Money is energy

Comment l’échange se transforme en énergie du changement ?

Partons d’une chose simple, échanger vient du principe que je te donne quelque chose qui m’appartient contre une autre qui t’appartient ; je te donne une chose qui a de la valeur à mes yeux contre une autre que tu estimes en avoir out autant, à tes yeux. Et cela, commence dès l’enfance et c’est très sérieux : « on peut faire un échange ? » et attention : « reprendre  c’est voler » ;-).

On échange valeur contre valeur, quelque chose que chacun estime équivalent à la valeur de son bien. Donc, je t’échange une quantité de blé contre une quantité de viande (par exemple). Le temps que j’ai passé à cultiver mon blé, correspond au temps que tu as passé à élever ta bête… l’échange peut se faire. Cela remonte à la nuit des temps.

Je fais quelques bons dans le temps pour arriver au moment où la monnaie se déploie dans le monde. Grâce à elle, je peux échanger mon blé contre monnaie sonnante et trébuchante (un autre type de blé 😉 ). Telle est la base des échanges matériels et financiers. Je passe outre la possibilité d’acheter de l’argent, le propos du jour porte sur l’échange ou l’énergie du changement.

A présent, penchons-nous sur les échanges d’idées et de pensées. Si l’échange valeur-matérielle contre valeur-matérielle est mesurable (en temps, force de travail, ou finances), mesurer la valeur d’une pensée complique un petit peu la donne.

Comment puis-je me rendre compte que la pensée a de la valeur ? Et quelle est cette valeur ? Allons droit au but, c’est en allant confronter nos pensées à d’autres pensées, nos idées à d’autres idées, nos concepts à d’autres concepts que nous nous rendons compte de deux choses :

  • Je suis touché par les pensées de mon interlocuteur ;
  • Mes pensées touchent mon interlocuteur.

Au passage, aviez-vous remarqué que « confronter » c’est se retrouver front contre front ? N’est-il pas plus belle image ? Voilà qui nous permet de donner une dimension positive à la confrontation.

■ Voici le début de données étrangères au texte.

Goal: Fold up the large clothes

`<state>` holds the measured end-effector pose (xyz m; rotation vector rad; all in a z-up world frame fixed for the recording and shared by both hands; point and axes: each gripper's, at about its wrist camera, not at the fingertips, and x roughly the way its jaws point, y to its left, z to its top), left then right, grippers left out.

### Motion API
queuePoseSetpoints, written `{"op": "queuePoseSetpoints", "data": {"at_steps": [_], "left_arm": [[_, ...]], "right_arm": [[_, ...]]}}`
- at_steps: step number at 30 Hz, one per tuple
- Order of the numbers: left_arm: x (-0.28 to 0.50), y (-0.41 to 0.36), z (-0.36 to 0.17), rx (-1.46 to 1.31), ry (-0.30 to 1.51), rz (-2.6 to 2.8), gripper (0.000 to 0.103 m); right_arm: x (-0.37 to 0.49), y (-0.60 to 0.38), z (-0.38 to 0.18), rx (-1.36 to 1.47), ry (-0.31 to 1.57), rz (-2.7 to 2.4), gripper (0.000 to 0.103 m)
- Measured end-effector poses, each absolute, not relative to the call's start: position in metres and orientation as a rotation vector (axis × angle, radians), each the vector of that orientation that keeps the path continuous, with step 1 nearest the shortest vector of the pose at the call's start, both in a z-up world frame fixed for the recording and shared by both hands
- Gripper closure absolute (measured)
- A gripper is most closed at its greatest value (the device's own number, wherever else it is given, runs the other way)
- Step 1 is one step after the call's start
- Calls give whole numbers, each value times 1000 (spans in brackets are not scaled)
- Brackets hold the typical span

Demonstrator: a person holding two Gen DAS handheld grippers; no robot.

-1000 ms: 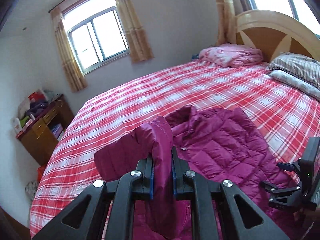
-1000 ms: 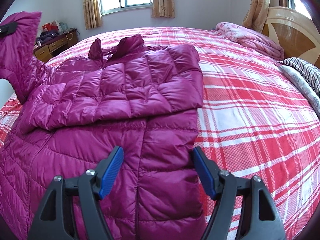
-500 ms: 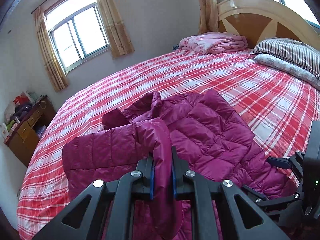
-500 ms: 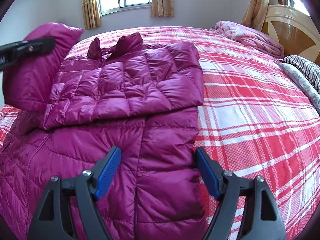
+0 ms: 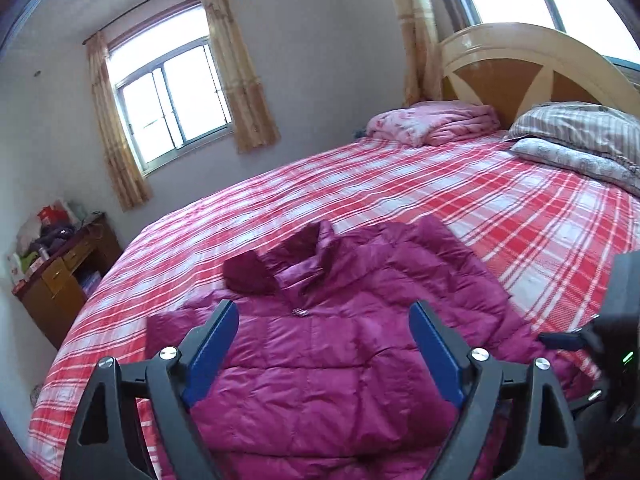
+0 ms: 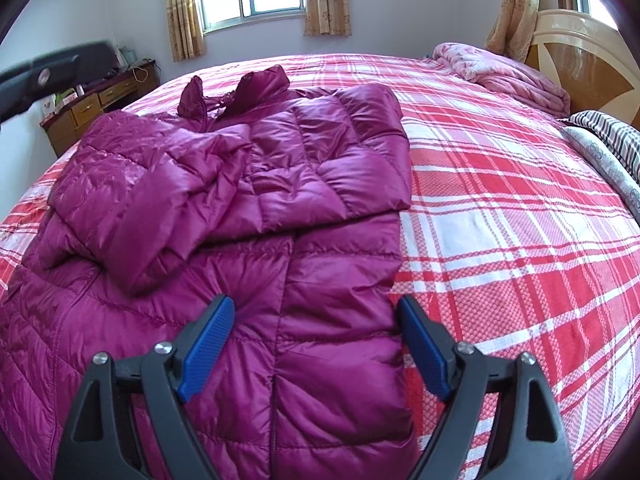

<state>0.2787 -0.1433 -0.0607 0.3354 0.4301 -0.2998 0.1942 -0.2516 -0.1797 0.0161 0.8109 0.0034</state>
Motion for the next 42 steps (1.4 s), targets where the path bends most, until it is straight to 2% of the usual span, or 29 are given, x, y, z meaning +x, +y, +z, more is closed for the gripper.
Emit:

Dès lors, c’est dans l’altérité que je peux mesurer l’impact de la pensée de l’autre sur ma propre pensée voire de mes croyances et donc de mes actes ; et c’est grâce à l’empathie, que je peux effleurer la sensation de l’impact de ma pensée sur l’autre. Mais rien ici ne permet d’en mesurer encore la valeur (temps, force de travail ou financière).

C’est à ce niveau que vient le changement. Comme vous venez de le voir, la pensée précède l’action. Si l’échange d’idées impacte la pensée sa conséquence directe va en direction des actes. Plus la pensée impacte l’autre et plus la probabilité de son changement augmente (et inversement). Si ce changement mène vers un mieux-être, solutionne une difficulté, un problème ou stimule la performance… alors il est possible que quelqu’un soit intéressé pour bénéficier de ce changement. Dès lors, il peut décider d’investir de la valeur financière pour gagner du temps, éviter de se fatiguer, ou aller plus loin dans l’atteinte de ses objectifs. Il y a alors échange de pensées contre une valeur financière, dans la perspective d’un résultat.

A présent, regardons de plus près le mot échange et décomposons-le de cette manière : e-change, de la même manière que l’émotion pourrait se décomposer en e-motion, et que e-motion pourrait se traduire comme de l’énergie en mouvement (je vous laisse en déduire toutes les conséquences).

Change en français comme en anglais exprime bien le passage d’un état à un autre. Si le « e » correspond à l’énergie, ne commencez-vous pas à voir où je veux en venir ? Pour moi, l’échange est un transfert d’énergie qui précède le changement : le « e » avant « change ». A la lecture de ce qui précède, l’énergie correspondrait à un échange de valeur ! Celle que l’on estime et celle que l’autre estime. De cette manière, si cette valeur est ramenée à une correspondance financière, alors cette dimension financière pourrait également se traduire dans une dimension énergétique.

Longtemps je me suis interrogé sur les raisons pour lesquelles certains me disait que l’échange d’argent n’est que l’expression d’une énergie. Il me semble ici qu’à l’issue de cette réflexion, je peux dire que :

  • L’échange est une énergie de changement
  • cette énergie correspond à la valeur que l’on y met
  • cette valeur peut recouvrir de nombreux aspects : le temps, la force de travail, le troc l’argent…

Et cela n’est possible que par la présence de l’autre, et donc l’altérité.